As it is technically difficult to pack small i.d. capillary columns, several groups have focused on developing open tubular LC columns with i.d. < 10 μm. Hara et al. developed14 5-μm-i.d. OTLC columns with sol–gel coated mesoporous silica layers. High separation efficiency with plate height of ~3 μm was obtained. Based on previous theoretical studies,15 the inner diameter (i.d.) of the open tubular (OT) column should be in the range of 1–2 μm to achieve ultrahigh efficiency. However, due to various challenges in utilizing such narrow OT columns (e.g., column preparation, low sample loading capacity, sensitive detection, etc.), the ultrahigh efficiency was not obtained in the intervening ~4 decades. With technological advances and efforts, we have now overcome these challenges and validated the theoretical predictions by developing narrow open tubular liquid chromatography (NOTLC) with 2-μm-i.d. columns.6,7 We have recently demonstrated that NOTLC can yield ultrahigh peak capacities (>2000 in 3 h) and ultrahigh sensitivities (sub-attomole limit of detection) using fluorescence detection.16
In this paper, we report our progress toward significantly increasing proteomic sensitivity using a picoflow liquid chromatography mass spectrometry (picoLC-MS) system.
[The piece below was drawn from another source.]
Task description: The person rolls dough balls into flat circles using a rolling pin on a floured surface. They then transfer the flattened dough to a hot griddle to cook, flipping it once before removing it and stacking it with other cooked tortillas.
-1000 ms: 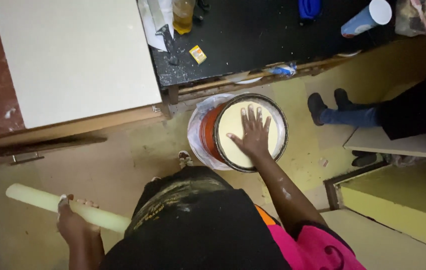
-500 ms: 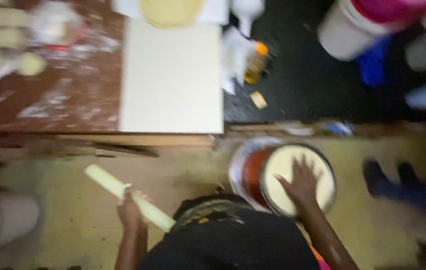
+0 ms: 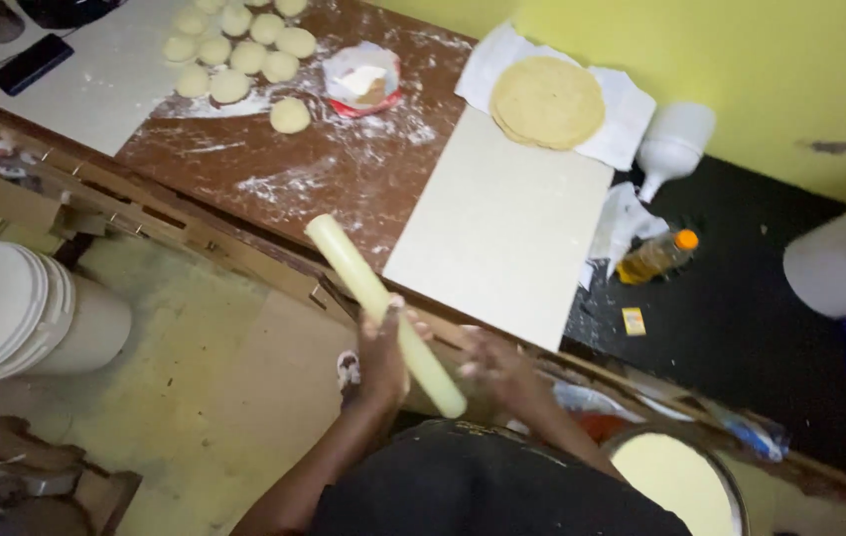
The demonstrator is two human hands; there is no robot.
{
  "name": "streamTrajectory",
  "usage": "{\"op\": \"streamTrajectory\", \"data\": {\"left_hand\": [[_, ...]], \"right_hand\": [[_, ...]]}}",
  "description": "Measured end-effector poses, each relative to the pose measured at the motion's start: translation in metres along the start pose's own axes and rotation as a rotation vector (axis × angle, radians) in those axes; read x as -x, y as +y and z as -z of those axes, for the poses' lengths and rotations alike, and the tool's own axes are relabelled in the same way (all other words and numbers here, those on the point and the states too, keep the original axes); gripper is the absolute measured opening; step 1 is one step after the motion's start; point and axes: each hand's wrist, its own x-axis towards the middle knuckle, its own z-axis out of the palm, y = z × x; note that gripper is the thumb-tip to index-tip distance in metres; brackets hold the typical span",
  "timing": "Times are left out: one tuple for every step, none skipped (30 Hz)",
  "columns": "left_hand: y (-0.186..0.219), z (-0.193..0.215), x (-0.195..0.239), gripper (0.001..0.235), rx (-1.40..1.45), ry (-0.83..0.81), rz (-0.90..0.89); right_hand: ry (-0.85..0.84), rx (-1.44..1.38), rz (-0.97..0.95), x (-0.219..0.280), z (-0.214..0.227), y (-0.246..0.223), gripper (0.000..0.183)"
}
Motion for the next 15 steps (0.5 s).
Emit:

A NOT (narrow open tubular) column15,16 with 2 μm i.d. was employed for high-resolution separations at a flow rate of ~790 pL/min. By coupling the picoLC with an Orbitrap MS, we show that ~1000 proteins can be reliably identified using only 75 pg tryptic peptides, representing over 10–100-fold improvement in sensitivity compared with previously developed 15 or 30-μm-i.d. packed-column LC8,9 and capillary electrophoresis (CE) MS systems.17
The picoLC-MS system arrangement is illustrated in Figure 1A. Briefly, a 2-μm-i.d., 150-μm-o.d., 80-cm-long fused silica capillary (cross section shown in Figure 1B) was treated by trimethoxy(octadecyl)silane using a device (shown in Figure S1; Supporting Information) to generate a layer of C18 stationary phase on the inner capillary surface to serve as the NOT column. The capillary end was chemically etched by putting the capillary in 49% HF solution while flowing water continuously through the capillary (Figure S2).18 The HF etching produced an externally tapered emitter tip (Figure 1C) for efficient ESI at the low picoliter-range flow rate. The externally tapered tip also minimized tip clogging problems during peptide separation,19 compared with pulled tips having both internally and externally tapered structures. An Upchurch microcross was used to construct a flow splitter. A 10-cm-long × 150-μm-i.d. × 360-μm-o.d. capillary was used to connect the injection valve and the flow splitter. Inside the flow splitter, the NOT column head was inserted (1 mm deep) into this connection capillary. A metal stopper was used to apply ESI voltage, and a restriction capillary (RC) was used to control the splitting ratio.
A Dionex NCP3200RS UPLC gradient pump (Thermo-Fisher) operating at 700 nL/min was employed for both sample injection and reversed-phase NOTLC separation. Using a 25-cm-long RC, the flow rate inside the NOT column was calculated to be around 790 pL/min (see Supporting Information for the calculation). A high voltage was also applied through the cross to initiate electrospray ionization. To improve electrospray stability at picoliter-per-minute flow rates, a nitrogen sheath flow (50 psi) was applied at the emitter through a Tee junction. Surprisingly, we cannot obtain evident peptide signals without the sheath gas, highlighting that more studies on the picoliter-scale electrospray are required to understand this phenomenon. The ionized peptides were collected by an Orbitrap Fusion Lumos Tribrid Mass Spectrometer for data acquisition under data-dependent acquisition mode. To achieve optimal detection sensitivity, the precursor scans (MS1 scan) were performed at a scan resolution of 120K and a maximal injection time of 100 ms.20 The tandem MS (MS2) scans were performed at ion trap with maximal injection times of 80 and 300 ms for highest peptide loading (75 pg) and lower peptide loadings (control, 0.75 pg, and 7.5 pg), respectively. Detailed LC-MS/MS parameters were included in Supporting Information.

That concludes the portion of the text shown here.